| Brand | Micron |
|---|---|
| Model | 5300 PRO |
| Capacity | 480GB |
| Usage Class | Enterprise |
| Host Interface | SATA III |
|---|---|
| Total Interface Bandwidth | 6 Gb/s |
| Form Factor | 2.5" 7mm |
|---|
| NAND Flash | 3D TLC |
|---|---|
| Drive Writes Per Day | 1.5 |
| Total Bytes Written | 1314 TBW |
| Sequential Read | 540 MB/s |
|---|---|
| Sequential Write | 410 MB/s |
| Random Read IOPS | 92000 |
| Random Write IOPS | 36000 |
| Average Latency | μs |
| Mean Time Between Failures | 3 Million Hours |
|---|---|
| Uncorrectable Bit Error Rate | 1.0×10⁻¹⁷ |
| Power Loss Protection | Yes |
The Micron 5300 PRO 480GB (MTFDDAK480TDS-1AW16ABYY) is a strong fit for read-intensive virtualization boot volumes, database log drives, and CDN edge nodes that need proven SATA III compatibility with steady 540/410 MB/s throughput and up to 92K/36K IOPS. Its 3D TLC NAND, 1.5 DWPD endurance, and 1,314 TBW deliver enterprise-class write resilience in a 480GB footprint, making it a practical upgrade for infrastructure where reliability per drive matters more than raw capacity.

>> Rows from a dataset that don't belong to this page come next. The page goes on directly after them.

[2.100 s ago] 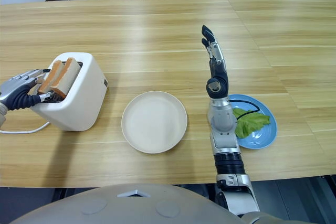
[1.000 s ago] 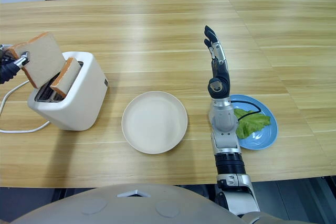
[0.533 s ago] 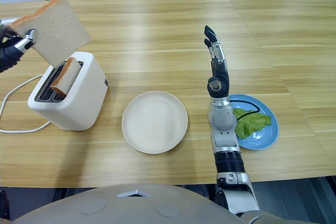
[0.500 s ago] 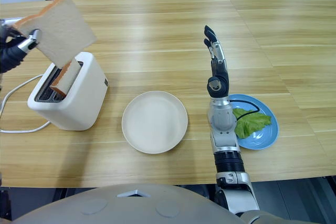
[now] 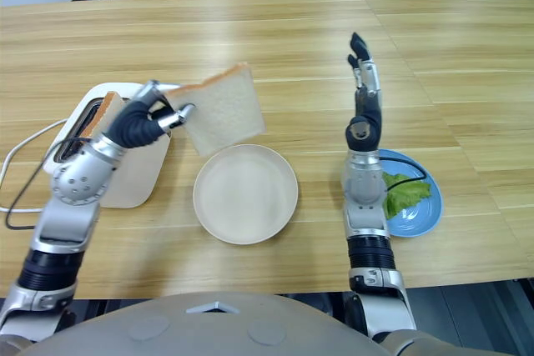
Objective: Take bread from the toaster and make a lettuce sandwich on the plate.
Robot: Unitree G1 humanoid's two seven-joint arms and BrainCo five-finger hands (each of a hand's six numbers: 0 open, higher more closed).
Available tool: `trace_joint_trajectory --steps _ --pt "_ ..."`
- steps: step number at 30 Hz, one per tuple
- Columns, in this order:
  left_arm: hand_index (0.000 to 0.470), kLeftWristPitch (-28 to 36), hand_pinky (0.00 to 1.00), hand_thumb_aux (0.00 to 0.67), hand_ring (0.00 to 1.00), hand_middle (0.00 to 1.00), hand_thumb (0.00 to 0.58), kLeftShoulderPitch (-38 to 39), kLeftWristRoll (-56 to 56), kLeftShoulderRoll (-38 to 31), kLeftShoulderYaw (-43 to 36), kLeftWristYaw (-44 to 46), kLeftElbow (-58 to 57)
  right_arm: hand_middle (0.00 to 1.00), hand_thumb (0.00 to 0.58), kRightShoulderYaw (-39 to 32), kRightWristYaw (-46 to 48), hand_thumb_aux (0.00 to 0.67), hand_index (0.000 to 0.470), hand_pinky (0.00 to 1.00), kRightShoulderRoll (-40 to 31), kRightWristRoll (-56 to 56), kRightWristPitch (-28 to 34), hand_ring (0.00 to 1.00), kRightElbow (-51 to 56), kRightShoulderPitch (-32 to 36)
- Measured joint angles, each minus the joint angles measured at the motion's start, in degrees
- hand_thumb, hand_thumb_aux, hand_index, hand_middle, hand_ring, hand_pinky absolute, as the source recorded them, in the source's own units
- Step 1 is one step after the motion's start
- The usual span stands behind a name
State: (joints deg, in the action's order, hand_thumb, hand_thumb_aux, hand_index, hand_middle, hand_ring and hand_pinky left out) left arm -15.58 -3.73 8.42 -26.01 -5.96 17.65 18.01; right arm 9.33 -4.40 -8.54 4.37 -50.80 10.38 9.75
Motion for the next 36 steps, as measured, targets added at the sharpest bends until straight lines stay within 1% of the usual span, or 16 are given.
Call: trace_joint_trajectory --steps 7,14,19,23,24,25,26,29,30,32,36 --pt "0.46 -0.37 1.0 0.67 1.0 1.0 0.58 1.34 0.76 0.59 -3.43 1.56 -5.17 0.0 0.0 1.02 -0.15 0.0 0.0 0.0 -0.8 -0.52 0.09 0.0 -0.39 0.18" --pt "0.46 -1.22 1.0 0.67 1.0 1.0 0.58 2.86 5.15 0.34 -7.94 3.63 -13.02 0.0 0.0 0.37 -0.09 0.0 0.0 0.0 -0.28 -0.48 0.13 0.0 -0.44 0.2" --pt "0.46 -1.13 1.0 0.67 1.0 1.0 0.58 3.4 5.42 -0.01 -9.17 5.47 -15.02 0.0 0.0 -0.03 0.21 0.0 0.0 0.0 -0.34 -0.49 0.21 0.0 -0.54 0.21" --pt "0.46 -0.94 1.0 0.67 1.0 1.0 0.58 3.35 8.15 -0.52 -10.4 6.04 -17.31 0.0 0.0 -0.04 0.32 0.0 0.0 0.0 -0.52 -0.53 0.21 0.0 -0.68 0.21" --pt "0.46 -0.86 0.93 0.67 0.93 0.93 0.58 3.3 9.38 -0.55 -10.5 5.91 -17.99 0.0 0.0 -0.06 0.35 0.0 0.0 0.0 -0.53 -0.53 0.21 0.0 -0.74 0.21" --pt "0.262 -0.89 0.35 0.381 0.35 0.35 0.472 3.24 10.35 -0.72 -10.64 5.55 -18.53 0.0 0.0 -0.07 0.39 0.0 0.0 0.0 -0.54 -0.54 0.22 0.0 -0.85 0.21" --pt "0.0 -0.97 0.0 0.0 0.0 0.0 0.0 3.06 11.56 -0.9 -10.87 4.96 -18.78 0.0 0.0 -0.07 0.43 0.0 0.0 0.0 -0.57 -0.56 0.22 0.0 -0.87 0.21" --pt "0.0 -1.31 0.0 0.0 0.0 0.0 0.0 2.26 16.72 -1.98 -11.21 1.7 -20.05 0.0 0.0 -0.19 0.58 0.0 0.0 0.0 -0.59 -0.59 0.23 0.0 -1.14 0.22" --pt "0.0 -1.32 0.0 0.0 0.0 0.0 0.0 1.33 20.47 -2.43 -11.19 -1.1 -20.52 0.0 0.0 -0.2 0.62 0.0 0.0 0.0 -0.64 -0.65 0.23 0.0 -1.21 0.22" --pt "0.0 -1.4 0.0 0.0 0.0 0.0 0.0 0.33 22.9 -2.61 -10.93 -3.86 -20.52 0.0 0.0 -0.23 0.68 0.0 0.0 0.0 -0.64 -0.65 0.24 0.0 -1.33 0.22" --pt "0.0 -2.44 0.0 0.0 0.0 0.0 0.0 -2.87 27.53 -2.64 -6.73 -13.13 -16.62 0.0 0.0 -0.36 0.97 0.0 0.0 0.0 -0.66 -0.66 0.26 0.0 -1.78 0.23"
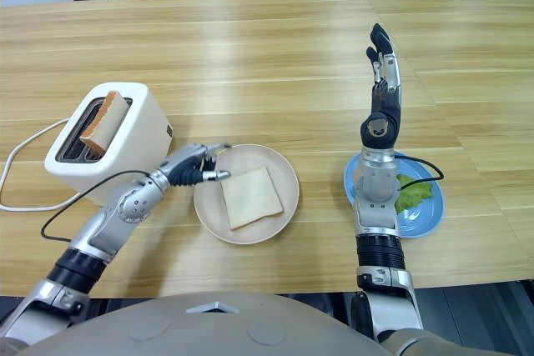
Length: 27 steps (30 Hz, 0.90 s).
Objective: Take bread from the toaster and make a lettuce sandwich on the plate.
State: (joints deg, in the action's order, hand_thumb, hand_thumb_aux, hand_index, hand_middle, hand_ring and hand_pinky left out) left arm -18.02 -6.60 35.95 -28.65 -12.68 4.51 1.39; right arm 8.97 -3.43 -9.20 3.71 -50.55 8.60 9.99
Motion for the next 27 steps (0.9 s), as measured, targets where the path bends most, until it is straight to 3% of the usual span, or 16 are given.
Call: trace_joint_trajectory --steps 9,14,20,27 --pt "0.0 -0.78 0.0 0.0 0.0 0.0 0.0 -1.25 -1.68 -0.11 8.63 -4.75 8.7 0.0 0.0 0.64 0.42 0.0 0.0 0.0 -0.98 0.03 0.03 0.0 -0.27 -0.1" --pt "0.0 -2.41 0.0 0.0 0.0 0.0 0.0 -3.26 -6.69 2.57 14.27 -8.68 13.33 0.0 0.0 6.77 -0.52 0.0 0.0 0.0 -8.77 3.53 1.06 0.0 -0.15 -2.88" --pt "0.0 -5.94 0.0 0.0 0.0 0.0 0.0 -3.52 -15.37 7.16 18.44 -11.21 19.1 0.0 0.0 13.63 -4.88 0.0 0.0 0.0 -21.06 18.6 4.54 0.0 2.94 -10.27" --pt "0.0 -7.38 0.0 0.0 0.0 0.0 0.0 -3.51 -22.78 14.44 21.21 -13.77 25.89 0.0 0.0 9.55 -14.0 0.0 0.0 0.0 -37.77 45.33 15.77 0.0 7.55 -18.39"
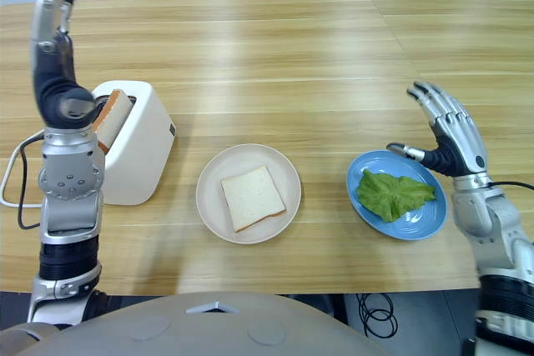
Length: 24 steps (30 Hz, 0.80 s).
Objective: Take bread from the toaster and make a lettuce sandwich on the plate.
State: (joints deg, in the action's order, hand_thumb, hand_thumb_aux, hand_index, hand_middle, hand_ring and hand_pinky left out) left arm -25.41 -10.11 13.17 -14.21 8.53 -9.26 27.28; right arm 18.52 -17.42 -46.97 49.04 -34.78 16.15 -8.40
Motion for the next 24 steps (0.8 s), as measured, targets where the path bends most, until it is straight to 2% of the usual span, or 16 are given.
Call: trace_joint_trajectory --steps 3,8,13,24 --pt "0.0 0.25 0.0 0.0 0.0 0.0 0.0 -0.1 -1.57 1.78 0.4 -0.33 0.9 0.0 0.0 -4.17 -0.95 0.0 0.0 0.0 -4.34 6.09 3.79 0.0 1.7 -2.99" --pt "0.0 0.43 0.0 0.0 0.0 0.0 0.0 -0.1 -2.29 2.64 0.57 -0.11 2.1 0.0 0.0 -7.72 -1.54 0.0 0.0 0.0 -10.88 8.98 6.67 0.0 4.36 -6.48" --pt "0.0 0.49 0.0 0.0 0.0 0.0 0.0 0.68 -2.14 3.86 0.54 0.34 2.41 0.0 0.0 -12.45 -1.74 0.0 0.0 0.0 -16.54 10.17 7.82 0.0 6.4 -5.33" --pt "0.0 0.63 0.0 0.0 0.0 0.0 0.0 2.48 -1.97 4.68 0.7 0.61 2.91 0.0 0.0 -21.6 -0.68 0.0 0.0 0.0 -21.03 11.63 7.74 0.0 6.34 -0.94"
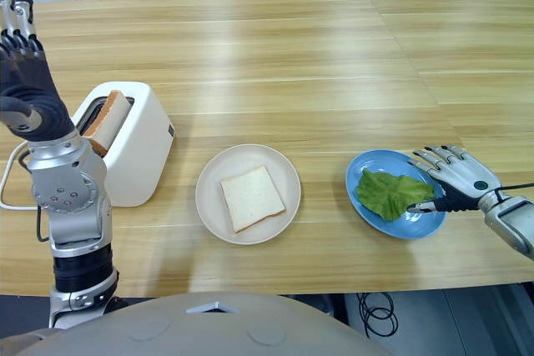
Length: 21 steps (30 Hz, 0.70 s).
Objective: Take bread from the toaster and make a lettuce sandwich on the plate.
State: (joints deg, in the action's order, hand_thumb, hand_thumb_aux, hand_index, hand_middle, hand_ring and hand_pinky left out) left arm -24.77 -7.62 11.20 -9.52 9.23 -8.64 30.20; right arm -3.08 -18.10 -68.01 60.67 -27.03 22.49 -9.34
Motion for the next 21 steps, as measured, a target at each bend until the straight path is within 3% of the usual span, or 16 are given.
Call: trace_joint_trajectory --steps 21 --pt "0.0 1.45 0.0 0.0 0.0 0.0 0.0 1.29 -0.36 -0.19 1.63 3.56 2.3 0.0 0.0 -15.54 -0.46 0.0 0.0 0.0 2.19 4.79 0.39 0.0 5.95 10.2"
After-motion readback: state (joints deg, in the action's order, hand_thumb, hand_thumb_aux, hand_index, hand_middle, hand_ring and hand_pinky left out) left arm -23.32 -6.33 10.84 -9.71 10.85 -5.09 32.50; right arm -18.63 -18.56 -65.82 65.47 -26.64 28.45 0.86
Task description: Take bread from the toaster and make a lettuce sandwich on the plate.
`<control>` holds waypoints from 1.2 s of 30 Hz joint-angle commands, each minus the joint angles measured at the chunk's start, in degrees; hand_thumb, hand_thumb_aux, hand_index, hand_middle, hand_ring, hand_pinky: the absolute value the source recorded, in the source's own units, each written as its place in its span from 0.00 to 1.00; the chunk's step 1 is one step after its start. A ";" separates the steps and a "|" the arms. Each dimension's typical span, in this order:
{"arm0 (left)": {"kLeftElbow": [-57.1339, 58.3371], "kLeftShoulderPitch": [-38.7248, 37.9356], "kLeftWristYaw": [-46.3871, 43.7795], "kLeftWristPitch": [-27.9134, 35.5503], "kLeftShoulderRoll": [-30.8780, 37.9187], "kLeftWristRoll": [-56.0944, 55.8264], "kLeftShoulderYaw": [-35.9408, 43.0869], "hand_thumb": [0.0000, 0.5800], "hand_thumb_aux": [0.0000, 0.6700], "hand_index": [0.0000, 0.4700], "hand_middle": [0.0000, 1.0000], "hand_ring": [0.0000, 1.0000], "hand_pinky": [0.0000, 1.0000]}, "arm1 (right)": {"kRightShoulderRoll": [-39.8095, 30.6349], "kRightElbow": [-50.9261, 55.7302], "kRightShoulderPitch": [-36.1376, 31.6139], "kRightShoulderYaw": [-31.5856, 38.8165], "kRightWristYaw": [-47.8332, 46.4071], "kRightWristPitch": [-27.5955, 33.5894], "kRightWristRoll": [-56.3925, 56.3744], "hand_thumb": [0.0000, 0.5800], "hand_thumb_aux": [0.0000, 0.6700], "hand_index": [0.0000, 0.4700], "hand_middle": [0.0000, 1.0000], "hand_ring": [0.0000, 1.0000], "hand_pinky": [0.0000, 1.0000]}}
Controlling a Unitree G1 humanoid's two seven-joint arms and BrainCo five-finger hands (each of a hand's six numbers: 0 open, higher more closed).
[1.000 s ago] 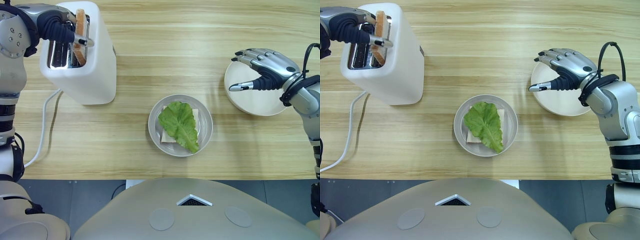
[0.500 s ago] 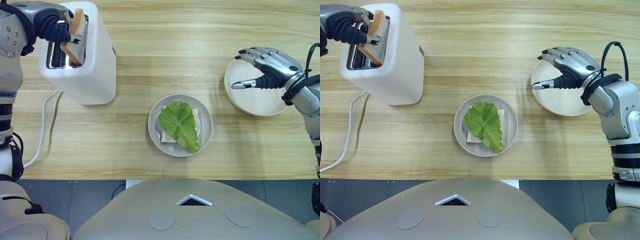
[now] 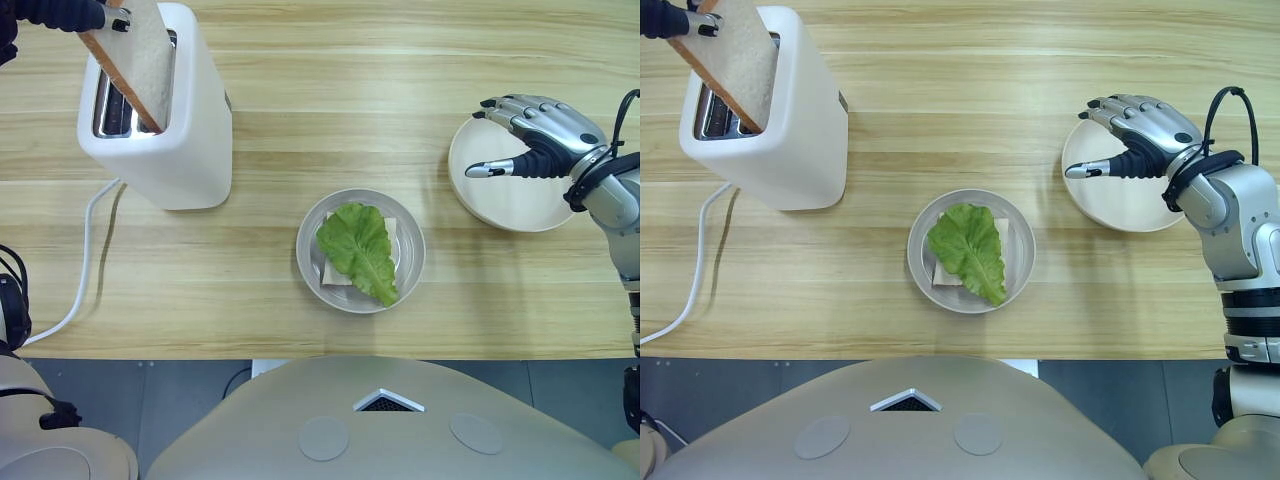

With an endurance rating of 1,314 TBW and 1.5 DWPD, the MTFDDAK480TDS-1AW16ABYY is built to handle sustained daily write activity well beyond typical OS, boot, and general application workloads. In practical terms, for a 480GB-class system drive under normal enterprise use, this level of endurance supports many years of stable service and can comfortably cover long-term deployment scenarios. For enterprise reliability, built-in power loss protection (PLP) helps preserve in-flight data and maintain metadata integrity if power is interrupted unexpectedly, reducing the risk of corruption and unplanned recovery events. Its UBER of 1.0E-17, together with a 3 million hour MTBF, indicates a very low probability of unrecoverable read errors and strong overall reliability for business-critical environments.
1. The SATA III interface, paired with 540 MB/s sequential read performance, enables fast boot, restore, and bulk data access in legacy enterprise platforms without requiring a PCIe infrastructure upgrade.
2. With 92,000 K IOPS random read capability, the drive can accelerate metadata lookups, virtual desktop responsiveness, and other read-intensive transactional workloads at scale.
3. A 1.5 DWPD endurance rating makes it well suited for mixed-use enterprise deployments that need reliable daily overwrite capacity with predictable service life.
4. Built on 3D TLC NAND, the SSD balances cost efficiency, density, and steady performance, making it a practical choice for mainstream data center storage tiers.
5. A typical latency of [latency] µs helps reduce storage wait time, supporting more consistent application response under sustained business-critical workloads.
Lower capacity reference: 240GB Higher capacity reference: 960GB In this SSD family, the 480GB model is the practical sweet spot. Compared with the 240GB version, it gives noticeably better capacity headroom for OS images, logs, patches, and application growth, reducing the risk of early saturation in always-on enterprise workloads. Compared with the 960GB option, it usually delivers the best balance between acquisition cost, usable capacity, and the series’ broadly similar mainstream enterprise performance profile. It is especially well suited for medium-scale virtualization clusters, such as hosting boot and utility volumes for about 40 to 60 business application instances.
Q: Is MTFDDAK480TDS-1AW16ABYY suitable for a write-heavy database server?
A: Yes. With 1.5 DWPD endurance, 1314 TBW, 3D TLC NAND, and SATA III connectivity, this model is well suited for write-intensive database, logging, and mixed enterprise server workloads.
Q: How many full drive writes per day can it actually endure over its warranty period?
A: It is rated for 1.5 full drive writes per day. For a 480GB SSD, that equals about 720GB of writes daily across the warranty period under the specified endurance rating.
Q: Does it include power loss protection (PLP) and why is that critical?
A: Yes, it includes power loss protection. PLP helps preserve in-flight data and metadata during unexpected outages, reducing corruption risk and improving reliability for enterprise databases and transactional workloads.
Q: What RAID level is recommended for this SSD?
A: The recommended RAID level depends on your priority. RAID 1 suits OS and critical data protection, while RAID 10 is typically preferred for database servers needing both strong performance and redundancy.